For most use cases, we recommend running Tika as a separate service rather than embedding it directly:

Why?

  • Process isolation - Parser crashes don’t affect your application

  • Easier deployment - Use official Docker images

  • Language flexibility - Call from any language, not just Java

  • Simpler upgrades - Update Tika independently of your application

Docker images are available at Docker Hub.

When to Use the Java API

The Java API is appropriate when you:

  • Need tight integration with Tika internals

  • Cannot use a network service

  • Have specific customization requirements

If you must use Tika as a library, use PipesForkParser from the tika-pipes-fork-parser module.

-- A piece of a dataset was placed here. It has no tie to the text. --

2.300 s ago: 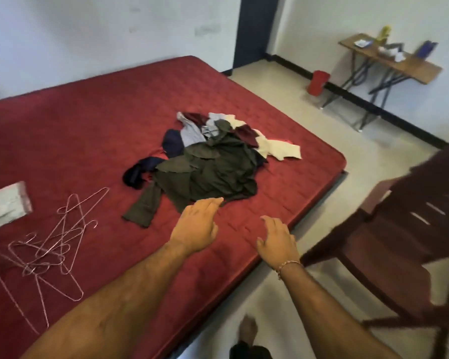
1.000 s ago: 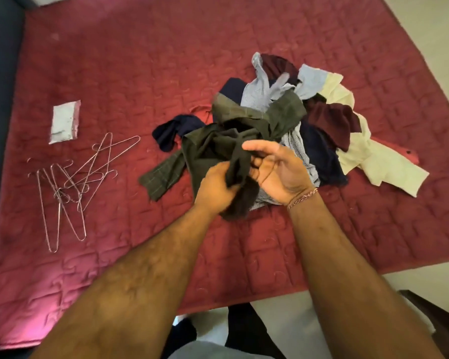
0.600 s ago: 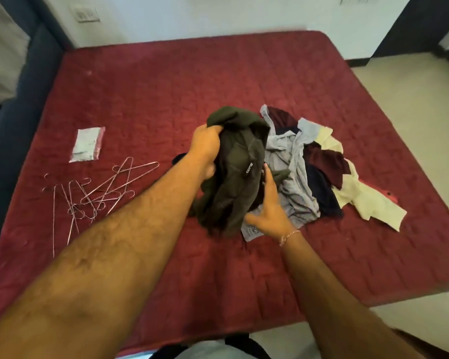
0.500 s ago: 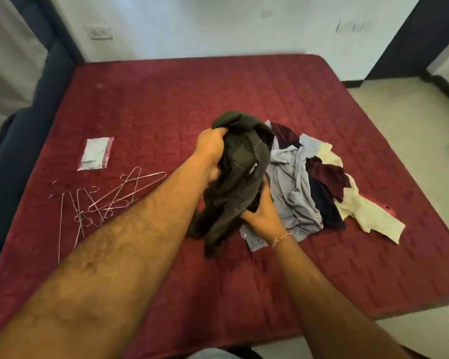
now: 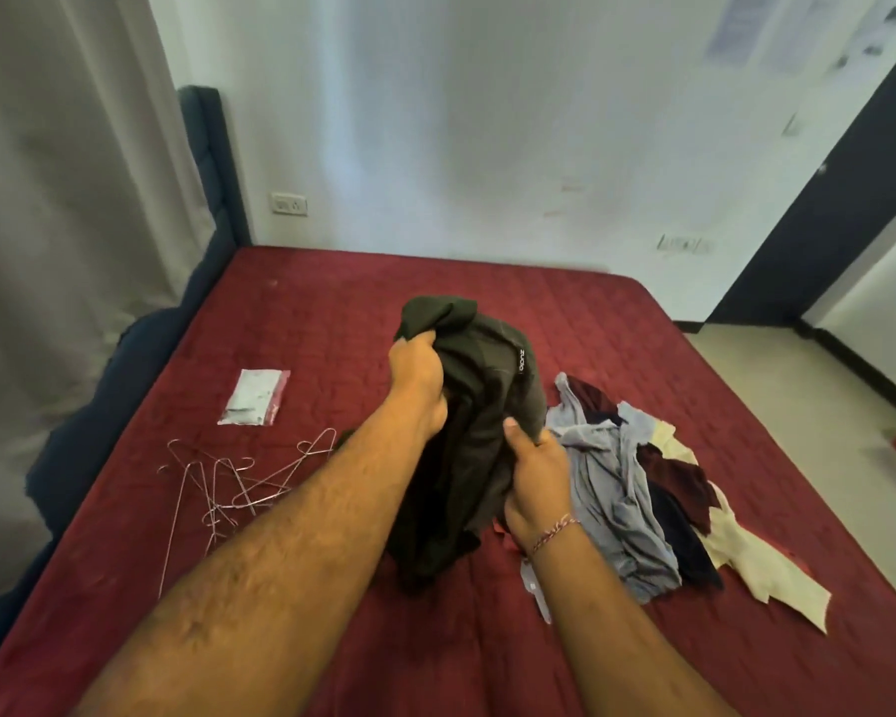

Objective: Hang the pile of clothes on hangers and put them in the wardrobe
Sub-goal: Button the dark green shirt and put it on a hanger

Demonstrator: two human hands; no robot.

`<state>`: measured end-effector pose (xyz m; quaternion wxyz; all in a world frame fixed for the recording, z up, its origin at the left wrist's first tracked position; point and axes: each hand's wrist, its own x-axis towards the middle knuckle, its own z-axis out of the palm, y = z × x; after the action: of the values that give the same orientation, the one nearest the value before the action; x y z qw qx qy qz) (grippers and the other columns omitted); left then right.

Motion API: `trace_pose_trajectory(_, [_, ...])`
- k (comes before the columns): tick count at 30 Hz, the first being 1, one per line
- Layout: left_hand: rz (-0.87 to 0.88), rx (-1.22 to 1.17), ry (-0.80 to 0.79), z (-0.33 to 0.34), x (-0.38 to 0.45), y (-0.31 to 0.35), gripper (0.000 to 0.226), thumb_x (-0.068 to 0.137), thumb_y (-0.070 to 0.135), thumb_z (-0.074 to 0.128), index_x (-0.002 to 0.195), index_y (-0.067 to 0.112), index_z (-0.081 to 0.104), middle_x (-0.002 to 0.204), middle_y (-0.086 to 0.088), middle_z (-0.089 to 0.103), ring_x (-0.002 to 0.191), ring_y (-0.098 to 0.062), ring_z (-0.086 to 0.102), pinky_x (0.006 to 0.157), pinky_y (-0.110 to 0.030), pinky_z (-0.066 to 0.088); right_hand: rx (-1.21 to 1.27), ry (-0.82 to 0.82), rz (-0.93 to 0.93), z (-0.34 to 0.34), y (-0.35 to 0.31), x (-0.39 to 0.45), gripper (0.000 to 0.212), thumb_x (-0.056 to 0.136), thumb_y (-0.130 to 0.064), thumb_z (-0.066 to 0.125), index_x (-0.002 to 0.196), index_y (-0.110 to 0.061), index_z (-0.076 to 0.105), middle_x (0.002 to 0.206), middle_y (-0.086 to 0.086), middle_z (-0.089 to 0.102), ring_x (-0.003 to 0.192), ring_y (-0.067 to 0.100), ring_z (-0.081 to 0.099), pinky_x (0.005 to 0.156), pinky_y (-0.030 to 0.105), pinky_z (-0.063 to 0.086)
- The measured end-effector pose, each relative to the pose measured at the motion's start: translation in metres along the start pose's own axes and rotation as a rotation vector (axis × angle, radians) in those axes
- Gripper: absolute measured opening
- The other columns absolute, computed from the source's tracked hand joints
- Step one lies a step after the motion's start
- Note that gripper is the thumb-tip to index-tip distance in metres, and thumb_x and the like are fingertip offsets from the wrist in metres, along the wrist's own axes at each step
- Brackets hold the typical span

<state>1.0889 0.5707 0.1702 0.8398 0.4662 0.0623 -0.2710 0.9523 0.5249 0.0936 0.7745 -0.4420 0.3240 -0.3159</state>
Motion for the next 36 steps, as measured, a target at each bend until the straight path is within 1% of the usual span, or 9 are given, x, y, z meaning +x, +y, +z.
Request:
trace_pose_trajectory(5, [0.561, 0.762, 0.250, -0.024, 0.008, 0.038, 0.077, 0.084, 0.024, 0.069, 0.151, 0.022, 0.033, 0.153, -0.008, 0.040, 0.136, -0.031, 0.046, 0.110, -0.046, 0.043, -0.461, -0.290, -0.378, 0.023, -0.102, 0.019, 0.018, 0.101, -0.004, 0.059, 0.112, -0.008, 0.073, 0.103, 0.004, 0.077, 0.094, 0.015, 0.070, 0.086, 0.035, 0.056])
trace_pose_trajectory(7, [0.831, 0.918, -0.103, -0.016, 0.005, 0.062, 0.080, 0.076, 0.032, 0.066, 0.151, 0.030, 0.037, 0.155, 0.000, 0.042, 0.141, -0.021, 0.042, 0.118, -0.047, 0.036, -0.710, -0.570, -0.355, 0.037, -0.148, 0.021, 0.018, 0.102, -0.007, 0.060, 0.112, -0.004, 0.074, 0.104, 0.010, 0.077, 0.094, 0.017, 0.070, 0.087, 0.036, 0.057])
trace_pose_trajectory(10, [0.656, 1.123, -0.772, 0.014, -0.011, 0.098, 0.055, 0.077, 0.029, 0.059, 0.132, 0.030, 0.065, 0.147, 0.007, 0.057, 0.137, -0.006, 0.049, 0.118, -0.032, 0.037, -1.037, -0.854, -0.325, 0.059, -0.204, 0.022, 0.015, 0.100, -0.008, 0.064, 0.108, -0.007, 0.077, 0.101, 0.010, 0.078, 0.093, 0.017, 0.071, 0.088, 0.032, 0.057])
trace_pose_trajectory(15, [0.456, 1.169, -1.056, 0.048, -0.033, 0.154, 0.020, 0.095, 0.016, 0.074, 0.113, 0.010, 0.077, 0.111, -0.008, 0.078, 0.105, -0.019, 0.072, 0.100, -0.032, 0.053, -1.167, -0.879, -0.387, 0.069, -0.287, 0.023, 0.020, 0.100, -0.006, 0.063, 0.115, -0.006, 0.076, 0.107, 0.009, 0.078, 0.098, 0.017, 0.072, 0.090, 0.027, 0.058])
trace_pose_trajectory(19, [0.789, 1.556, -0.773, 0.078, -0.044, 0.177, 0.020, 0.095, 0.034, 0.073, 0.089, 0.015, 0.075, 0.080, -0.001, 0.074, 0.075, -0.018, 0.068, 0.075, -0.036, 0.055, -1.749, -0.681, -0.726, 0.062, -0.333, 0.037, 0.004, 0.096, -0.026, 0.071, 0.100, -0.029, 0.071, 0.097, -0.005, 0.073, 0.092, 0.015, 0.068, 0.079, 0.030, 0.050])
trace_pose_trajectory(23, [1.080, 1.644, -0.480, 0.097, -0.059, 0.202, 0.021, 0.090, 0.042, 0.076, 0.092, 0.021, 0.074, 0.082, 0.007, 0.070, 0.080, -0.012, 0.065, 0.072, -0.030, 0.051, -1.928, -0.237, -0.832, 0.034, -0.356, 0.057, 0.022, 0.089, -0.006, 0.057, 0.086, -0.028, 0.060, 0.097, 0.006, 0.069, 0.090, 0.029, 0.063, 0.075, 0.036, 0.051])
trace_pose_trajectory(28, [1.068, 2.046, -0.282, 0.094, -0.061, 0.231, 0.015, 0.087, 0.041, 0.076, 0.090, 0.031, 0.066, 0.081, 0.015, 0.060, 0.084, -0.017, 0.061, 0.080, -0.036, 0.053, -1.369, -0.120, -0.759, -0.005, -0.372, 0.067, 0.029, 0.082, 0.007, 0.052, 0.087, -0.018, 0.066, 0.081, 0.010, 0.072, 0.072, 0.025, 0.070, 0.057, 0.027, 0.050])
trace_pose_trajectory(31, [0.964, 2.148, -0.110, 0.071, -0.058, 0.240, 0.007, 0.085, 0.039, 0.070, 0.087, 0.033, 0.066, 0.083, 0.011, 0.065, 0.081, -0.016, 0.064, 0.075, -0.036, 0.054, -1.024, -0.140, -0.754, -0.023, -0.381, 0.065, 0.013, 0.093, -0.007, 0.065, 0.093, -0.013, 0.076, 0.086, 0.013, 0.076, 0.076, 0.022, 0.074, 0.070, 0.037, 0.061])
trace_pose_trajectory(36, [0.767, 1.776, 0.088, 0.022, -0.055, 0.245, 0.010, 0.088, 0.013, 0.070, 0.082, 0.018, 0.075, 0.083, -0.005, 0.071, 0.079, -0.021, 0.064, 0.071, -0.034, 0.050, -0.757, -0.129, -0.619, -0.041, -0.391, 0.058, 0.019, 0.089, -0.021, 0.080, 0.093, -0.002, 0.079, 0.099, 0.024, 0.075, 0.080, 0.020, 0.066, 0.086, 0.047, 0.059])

It provides process isolation to protect your application from parser crashes, memory leaks, and infinite loops.

Maven Dependency

<dependency>
    <groupId>org.apache.tika</groupId>
    <artifactId>tika-pipes-fork-parser</artifactId>
    <version>${tika.version}</version>
</dependency>

Basic Example

import java.nio.file.Path;
import org.apache.tika.pipes.fork.PipesForkParser;
import org.apache.tika.pipes.fork.PipesForkResult;

Path file = Path.of("/path/to/document.pdf");

try (PipesForkParser parser = new PipesForkParser()) {
    PipesForkResult result = parser.parse(file);

    if (result.isSuccess()) {
        String content = result.getContent();
        // process content...
    } else {
        // handle failure
    }
}

Key Features

  • Process isolation - Parsing runs in a separate JVM

  • Automatic restart - If the forked process crashes, it restarts automatically

  • Configurable timeouts - Prevent infinite loops

  • Thread-safe - Reuse across multiple threads

Complete Examples

See PipesForkParserExample.java in the tika-example module for comprehensive examples including:

  • Basic parsing

  • Handling embedded documents

  • Custom configuration

  • Error handling

  • Batch processing

Without Pipes: Understanding the Risks

If you choose not to use PipesForkParser and instead use Tika’s parsers directly (e.g., AutoDetectParser), you are responsible for handling the risks of parsing untrusted content.

Running parsers directly on untrusted data can cause OutOfMemoryErrors, infinite loops, and crashes that will affect your entire application.

Before proceeding without process isolation, read:

If you still need to use parsers directly, your application is responsible for implementing its own process isolation so that you can:

  • Set parse timeouts (Tika cannot enforce timeouts without process isolation)

  • Configure memory limits (requires separate JVM)

  • Kill runaway processes

  • Recover from crashes

Never run Tika in the same JVM as critical infrastructure.